4. What happens if the platform goes bankrupt? Properties are held in separate LLCs for each offering, so they are bankruptcy-remote from the platform. If a platform fails, a third-party administrator or court-appointed receiver would manage the properties and distribute proceeds to investors. However, this process could take 12–24 months and incur legal fees. Stick with established platforms (AUM >$100 million) to minimize this risk.
5. Can I sell my farmland investment before the holding period ends? Most platforms offer secondary markets for early liquidity, but with significant limitations. AcreTrader's secondary market allows share transfers, but trading volume is low (under 2% of AUM annually) and bid-ask spreads average 8.5%. Expect to sell at a 10–20% discount if you need liquidity before the 5–10 year hold period ends.

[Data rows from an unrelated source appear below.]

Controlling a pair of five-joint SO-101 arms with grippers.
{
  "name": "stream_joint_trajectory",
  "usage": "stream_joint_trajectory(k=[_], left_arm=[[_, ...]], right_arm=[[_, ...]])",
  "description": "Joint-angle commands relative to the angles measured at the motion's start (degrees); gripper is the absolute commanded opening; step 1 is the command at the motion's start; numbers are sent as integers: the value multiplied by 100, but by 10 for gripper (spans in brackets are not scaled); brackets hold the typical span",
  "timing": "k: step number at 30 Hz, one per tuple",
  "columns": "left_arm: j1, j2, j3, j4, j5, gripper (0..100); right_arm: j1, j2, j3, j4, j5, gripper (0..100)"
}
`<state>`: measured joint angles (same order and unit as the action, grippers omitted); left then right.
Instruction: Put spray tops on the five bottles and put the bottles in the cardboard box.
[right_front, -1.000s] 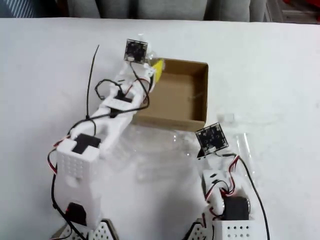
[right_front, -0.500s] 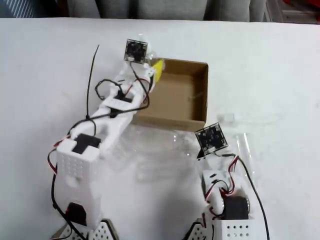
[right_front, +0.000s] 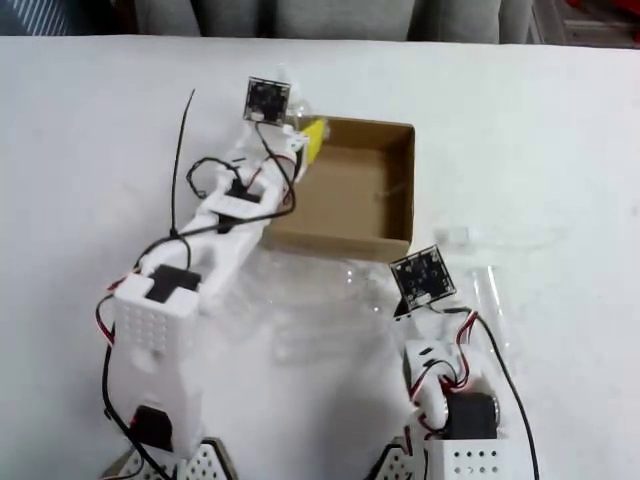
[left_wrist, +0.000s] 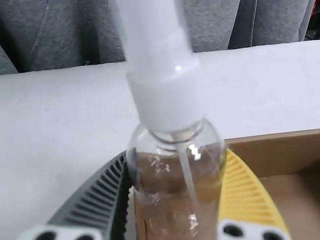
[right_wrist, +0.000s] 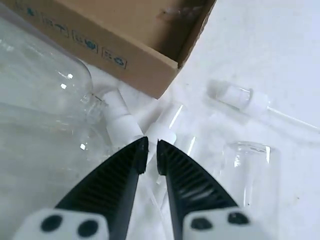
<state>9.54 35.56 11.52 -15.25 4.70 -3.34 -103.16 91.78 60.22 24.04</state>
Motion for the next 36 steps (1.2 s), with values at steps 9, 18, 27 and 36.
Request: stream_joint_trajectory(k=[9, 18, 27, 36], left_arm=[[-57, -31, -202, -149, -70, 295], [-48, -31, -202, -141, -44, 372], [-66, -57, -202, -141, -35, 377], [57, -1130, 730, -132, -62, 377]], right_arm=[[31, 13, -70, -127, 70, 17], [31, 13, -70, -127, 70, 17], [31, 13, -70, -127, 70, 17], [31, 13, -70, -127, 70, 17]])
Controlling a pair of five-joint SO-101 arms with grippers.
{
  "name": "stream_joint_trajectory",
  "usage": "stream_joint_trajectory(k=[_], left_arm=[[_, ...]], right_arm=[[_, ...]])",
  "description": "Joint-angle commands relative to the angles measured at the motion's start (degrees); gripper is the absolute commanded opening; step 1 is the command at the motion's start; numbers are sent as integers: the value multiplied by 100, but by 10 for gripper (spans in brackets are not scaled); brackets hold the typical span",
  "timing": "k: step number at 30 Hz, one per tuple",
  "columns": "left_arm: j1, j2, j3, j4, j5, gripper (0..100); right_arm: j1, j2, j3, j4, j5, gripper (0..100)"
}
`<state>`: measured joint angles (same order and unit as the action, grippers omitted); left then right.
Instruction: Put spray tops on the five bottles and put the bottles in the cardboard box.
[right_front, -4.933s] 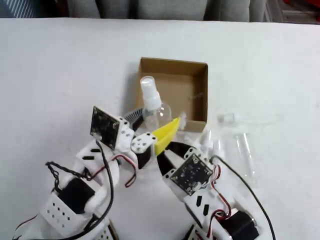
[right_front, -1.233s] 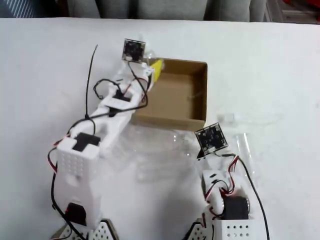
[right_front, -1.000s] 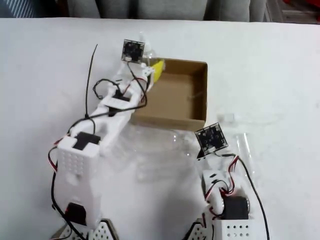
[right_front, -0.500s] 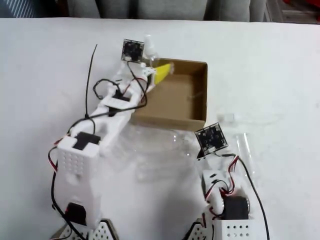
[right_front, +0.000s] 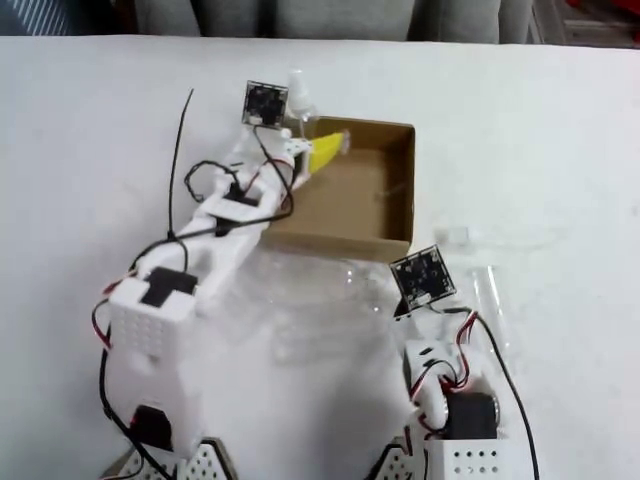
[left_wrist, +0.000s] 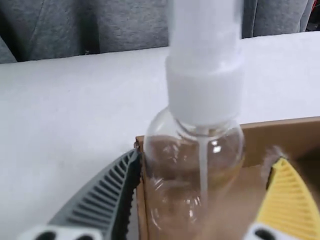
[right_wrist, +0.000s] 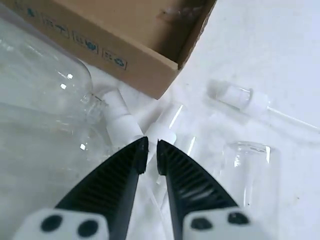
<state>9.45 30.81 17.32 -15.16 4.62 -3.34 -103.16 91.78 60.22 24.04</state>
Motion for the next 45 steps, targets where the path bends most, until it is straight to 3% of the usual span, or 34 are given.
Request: stream_joint_trajectory(k=[1, 11, 20, 24, 31, 40, 45], left_arm=[[84, -752, 246, -141, -62, 377], [66, -1429, 870, -141, -35, 378], [66, -2826, 2031, 88, -62, 373], [66, -3767, 2400, 1169, -44, 373], [57, -5675, 2664, 3974, -26, 373], [-189, -7662, 2690, 6901, -9, 373], [-189, -8435, 2690, 8457, 774, 373]], right_arm=[[31, 13, -70, -127, 70, 17], [31, 13, -62, -127, 70, 17], [31, 13, -62, -127, 70, 17], [31, 13, -62, -127, 70, 17], [31, 13, -53, -127, 70, 17], [31, 13, -26, -127, 53, 17], [31, 4, 0, -127, 53, 17]])
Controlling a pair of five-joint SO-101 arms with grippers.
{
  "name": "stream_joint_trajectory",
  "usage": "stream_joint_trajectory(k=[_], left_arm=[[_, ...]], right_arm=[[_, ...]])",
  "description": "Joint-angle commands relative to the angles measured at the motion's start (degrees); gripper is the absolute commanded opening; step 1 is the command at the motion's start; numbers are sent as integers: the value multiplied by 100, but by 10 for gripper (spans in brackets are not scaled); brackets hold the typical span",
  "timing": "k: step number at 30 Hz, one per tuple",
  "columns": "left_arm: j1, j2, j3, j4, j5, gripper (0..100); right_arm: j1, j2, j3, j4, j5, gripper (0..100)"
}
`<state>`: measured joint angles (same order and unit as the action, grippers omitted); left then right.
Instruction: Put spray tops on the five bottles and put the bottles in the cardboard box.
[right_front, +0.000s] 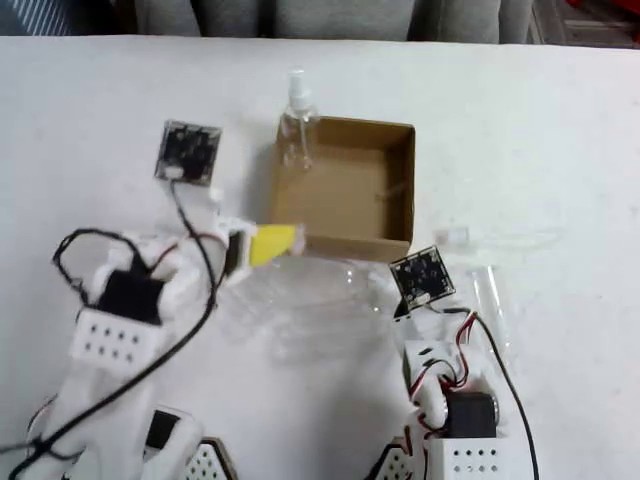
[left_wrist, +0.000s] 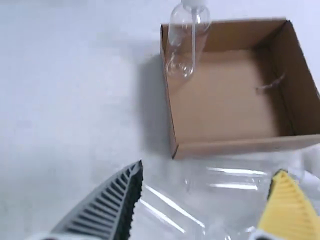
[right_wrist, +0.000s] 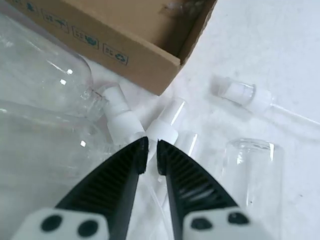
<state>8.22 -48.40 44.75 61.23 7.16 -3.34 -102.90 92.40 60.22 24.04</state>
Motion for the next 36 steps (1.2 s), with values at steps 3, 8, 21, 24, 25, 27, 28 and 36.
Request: stream_joint_trajectory(k=[3, 8, 21, 24, 25, 27, 28, 36], left_arm=[[-66, -796, -35, 1125, 1248, 373], [-409, -831, 527, 536, 1741, 373], [-936, 1156, 62, 114, 2646, 373], [-963, 1411, -44, 114, 2743, 373], [-936, 1429, -35, 114, 2743, 373], [-910, 1464, -26, 114, 2752, 373], [-936, 1473, -18, 114, 2752, 373], [-1033, 1481, 202, -149, 2875, 373]], right_arm=[[31, -22, -62, -127, 44, 17], [31, -22, -53, -127, 35, 17], [31, -22, -53, -127, 53, 16], [31, -22, -53, -127, 62, 16], [31, -22, -53, -127, 62, 16], [31, -22, -53, -127, 70, 16], [31, -22, -53, -127, 70, 16], [31, -22, -53, -127, 70, 16]])
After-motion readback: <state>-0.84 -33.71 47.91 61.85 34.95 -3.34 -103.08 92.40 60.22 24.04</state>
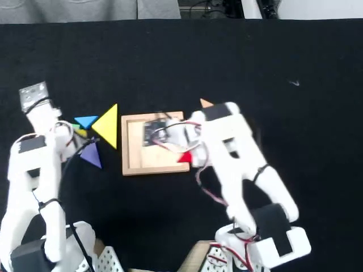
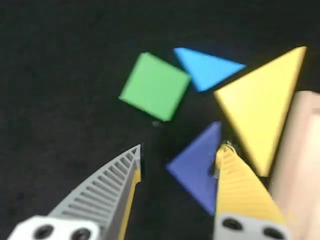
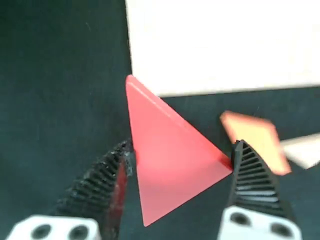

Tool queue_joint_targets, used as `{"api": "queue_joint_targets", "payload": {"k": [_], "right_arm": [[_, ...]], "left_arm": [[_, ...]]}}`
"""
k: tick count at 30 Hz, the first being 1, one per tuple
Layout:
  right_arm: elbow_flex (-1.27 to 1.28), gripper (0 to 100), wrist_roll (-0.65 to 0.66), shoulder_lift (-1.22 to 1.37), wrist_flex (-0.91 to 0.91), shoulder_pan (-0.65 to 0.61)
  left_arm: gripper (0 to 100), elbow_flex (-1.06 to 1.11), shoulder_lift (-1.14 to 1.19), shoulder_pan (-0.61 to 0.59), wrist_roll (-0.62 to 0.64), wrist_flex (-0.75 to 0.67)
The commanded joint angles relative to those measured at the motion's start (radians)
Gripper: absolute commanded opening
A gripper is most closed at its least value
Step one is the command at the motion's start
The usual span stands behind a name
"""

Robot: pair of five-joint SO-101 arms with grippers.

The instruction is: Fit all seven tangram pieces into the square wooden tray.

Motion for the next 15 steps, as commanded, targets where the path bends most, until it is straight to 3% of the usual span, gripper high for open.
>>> {"api": "queue_joint_targets", "payload": {"k": [1, 4, 8, 15], "right_arm": [[-0.119, 26.9, -0.068, -0.038, 0.018, -0.114], [-0.173, 26.9, -0.106, 0.002, 0.017, -0.184], [-0.274, 26.9, -0.160, 0.173, -0.021, -0.235], [-0.498, 26.9, -0.163, 0.461, 0.020, -0.238]], "left_arm": [[24, 0.022, -0.038, -0.097, -0.075, 0.002], [24, 0.067, -0.038, -0.183, -0.127, -0.025], [24, 0.177, -0.037, -0.280, -0.149, -0.175], [24, 0.205, -0.037, -0.300, -0.144, -0.222]]}}
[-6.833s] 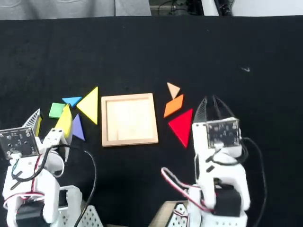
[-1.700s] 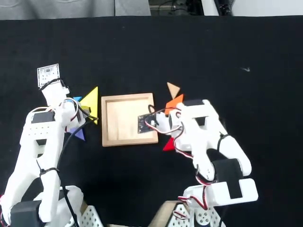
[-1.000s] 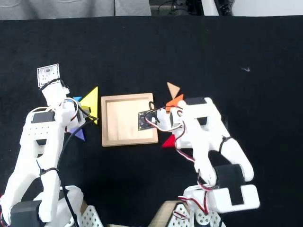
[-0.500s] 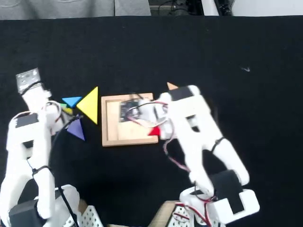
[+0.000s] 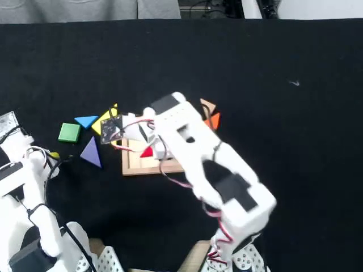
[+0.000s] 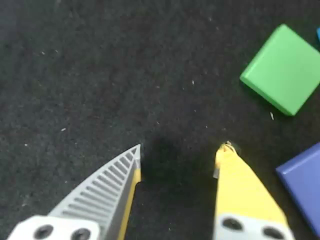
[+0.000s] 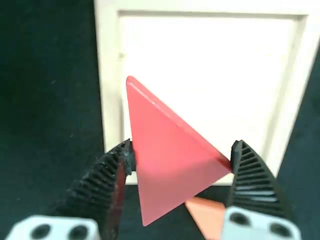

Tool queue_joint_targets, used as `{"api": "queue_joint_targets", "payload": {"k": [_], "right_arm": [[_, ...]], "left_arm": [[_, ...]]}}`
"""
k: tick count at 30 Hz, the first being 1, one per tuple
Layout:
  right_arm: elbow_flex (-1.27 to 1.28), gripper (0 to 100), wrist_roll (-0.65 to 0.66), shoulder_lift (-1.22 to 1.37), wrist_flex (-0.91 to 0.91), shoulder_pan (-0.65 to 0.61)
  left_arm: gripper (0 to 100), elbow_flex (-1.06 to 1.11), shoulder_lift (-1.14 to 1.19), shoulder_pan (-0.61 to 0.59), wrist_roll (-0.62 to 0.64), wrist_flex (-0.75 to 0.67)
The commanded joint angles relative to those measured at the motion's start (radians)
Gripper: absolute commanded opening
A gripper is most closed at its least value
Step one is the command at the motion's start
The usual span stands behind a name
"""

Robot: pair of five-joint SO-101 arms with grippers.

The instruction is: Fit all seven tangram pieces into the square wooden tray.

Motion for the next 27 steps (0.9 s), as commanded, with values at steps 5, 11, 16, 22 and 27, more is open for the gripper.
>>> {"api": "queue_joint_targets", "payload": {"k": [5, 11, 16, 22, 27], "right_arm": [[-0.186, 26.9, -0.015, 0.102, 0.029, -0.041], [-0.193, 26.9, -0.014, 0.163, 0.028, -0.063], [-0.193, 26.9, -0.014, 0.177, 0.025, -0.074], [-0.185, 26.9, -0.017, 0.179, 0.006, -0.103], [-0.176, 27.1, -0.064, 0.177, 0.006, -0.112]], "left_arm": [[24, -0.005, -0.028, -0.005, -0.006, -0.026], [24, -0.002, -0.028, -0.005, -0.006, -0.028], [24, -0.002, -0.028, -0.004, -0.006, -0.028], [24, -0.001, -0.028, -0.004, -0.006, -0.028], [24, -0.001, -0.028, -0.004, -0.006, -0.028]]}}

6. How does farmland crowdfunding compare to investing in agricultural ETFs? Agricultural ETFs (like DBA or MOO) invest in commodity futures or agribusiness stocks, not physical land. They have higher correlation to equities (0.6–0.8) and lower historical returns (5–7% annually). Farmland crowdfunding offers direct land ownership with negative correlation to stocks (-0.12 to -0.18) and higher returns (9–11%), but with much lower liquidity.
7. What due diligence should I perform before investing in a farmland offering? Review the platform's SEC Form ADV (available on the SEC's Investment Adviser Public Disclosure website), audited financial statements, and track record of completed offerings. For individual properties, examine soil quality reports, water rights documentation, tenant lease terms, crop insurance coverage (typically 70–85% of expected revenue), and the platform's commodity price hedging strategy. Avoid offerings with projected returns above 14% (unrealistic for farmland).
Disclaimer: This article is for educational purposes only and does not constitute financial, tax, or legal advice. Past performance of farmland investments does not guarantee future results. All investments carry risk, including the potential loss of principal. Consult with a qualified financial advisor, tax professional, and legal counsel before making any investment decisions. The platforms mentioned are for illustrative purposes and not endorsements. Data sourced from NCREIF, USDA, SEC filings, and platform disclosures as of March 2025.